ACTION ITEM:
Copy out the entire listing word for word.

PROVIDED DATA:

■ ■ ■ ■ ■ ■ ■

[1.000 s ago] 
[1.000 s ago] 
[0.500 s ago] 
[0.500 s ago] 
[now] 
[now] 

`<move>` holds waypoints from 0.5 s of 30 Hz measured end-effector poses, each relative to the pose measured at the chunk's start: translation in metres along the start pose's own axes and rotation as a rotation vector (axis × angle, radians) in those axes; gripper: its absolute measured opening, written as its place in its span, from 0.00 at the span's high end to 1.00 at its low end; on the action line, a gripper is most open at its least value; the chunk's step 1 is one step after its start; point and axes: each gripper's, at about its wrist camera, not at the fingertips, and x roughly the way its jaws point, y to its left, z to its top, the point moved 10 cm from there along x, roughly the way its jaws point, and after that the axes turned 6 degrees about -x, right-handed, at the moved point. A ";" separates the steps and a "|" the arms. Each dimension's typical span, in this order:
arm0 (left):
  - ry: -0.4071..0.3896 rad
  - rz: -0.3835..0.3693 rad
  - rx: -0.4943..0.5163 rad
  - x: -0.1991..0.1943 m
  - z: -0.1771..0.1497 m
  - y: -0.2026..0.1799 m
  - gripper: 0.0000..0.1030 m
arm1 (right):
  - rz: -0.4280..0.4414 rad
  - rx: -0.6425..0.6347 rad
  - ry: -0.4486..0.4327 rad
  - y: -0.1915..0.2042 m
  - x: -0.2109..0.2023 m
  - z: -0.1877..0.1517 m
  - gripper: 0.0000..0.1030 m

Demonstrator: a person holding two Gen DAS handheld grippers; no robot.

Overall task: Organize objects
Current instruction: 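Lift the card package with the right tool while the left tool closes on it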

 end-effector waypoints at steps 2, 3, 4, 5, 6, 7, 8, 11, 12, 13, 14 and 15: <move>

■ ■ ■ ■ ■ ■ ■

FINISHED TASK:
[1.000 s ago] 
[1.000 s ago] 
[0.500 s ago] 
[0.500 s ago] 
[now] 
[now] 

`<move>` holds waypoints from 0.5 s of 30 Hz measured end-effector poses, each relative to the pose measured at the chunk's start: translation in metres along the start pose's own axes and rotation as a rotation vector (axis × angle, radians) in those axes; gripper: its absolute measured opening, written as its place in its span, from 0.00 at the span's high end to 1.00 at its low end; on the action line, a gripper is most open at its least value; the chunk's step 1 is one step after its start; point and axes: each gripper's, at about its wrist camera, not at the fingertips, and x roughly the way its jaws point, y to its left, z to its top, the point moved 10 cm from there along x, roughly the way its jaws point, and after that the axes turned 6 degrees about -x, right-handed, at the moved point. A ";" separates the steps and a "|" the arms. Each dimension's typical span, in this order:
arm0 (left):
  - ry: -0.4071..0.3896 rad
  - rz: -0.3835..0.3693 rad
  - rx: -0.4943..0.5163 rad
  - x: -0.1991..0.1943 m
  - z: -0.1771..0.1497 m
  - y: -0.2026..0.1799 m
  - gripper: 0.0000..0.1030 m
arm1 (right):
  - rz: -0.4280..0.4414 rad
  - rx: -0.6425..0.6347 rad
  - ry: -0.4486..0.4327 rad
  - y: -0.1915..0.2042 m
  - x: -0.2109..0.2023 m
  - z: -0.1877..0.1517 m
  - gripper: 0.0000..0.1030 m

Demonstrator: a person holding two Gen DAS handheld grippers; no robot.

Overall task: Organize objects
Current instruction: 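Lift the card package with the right tool while the left tool closes on it
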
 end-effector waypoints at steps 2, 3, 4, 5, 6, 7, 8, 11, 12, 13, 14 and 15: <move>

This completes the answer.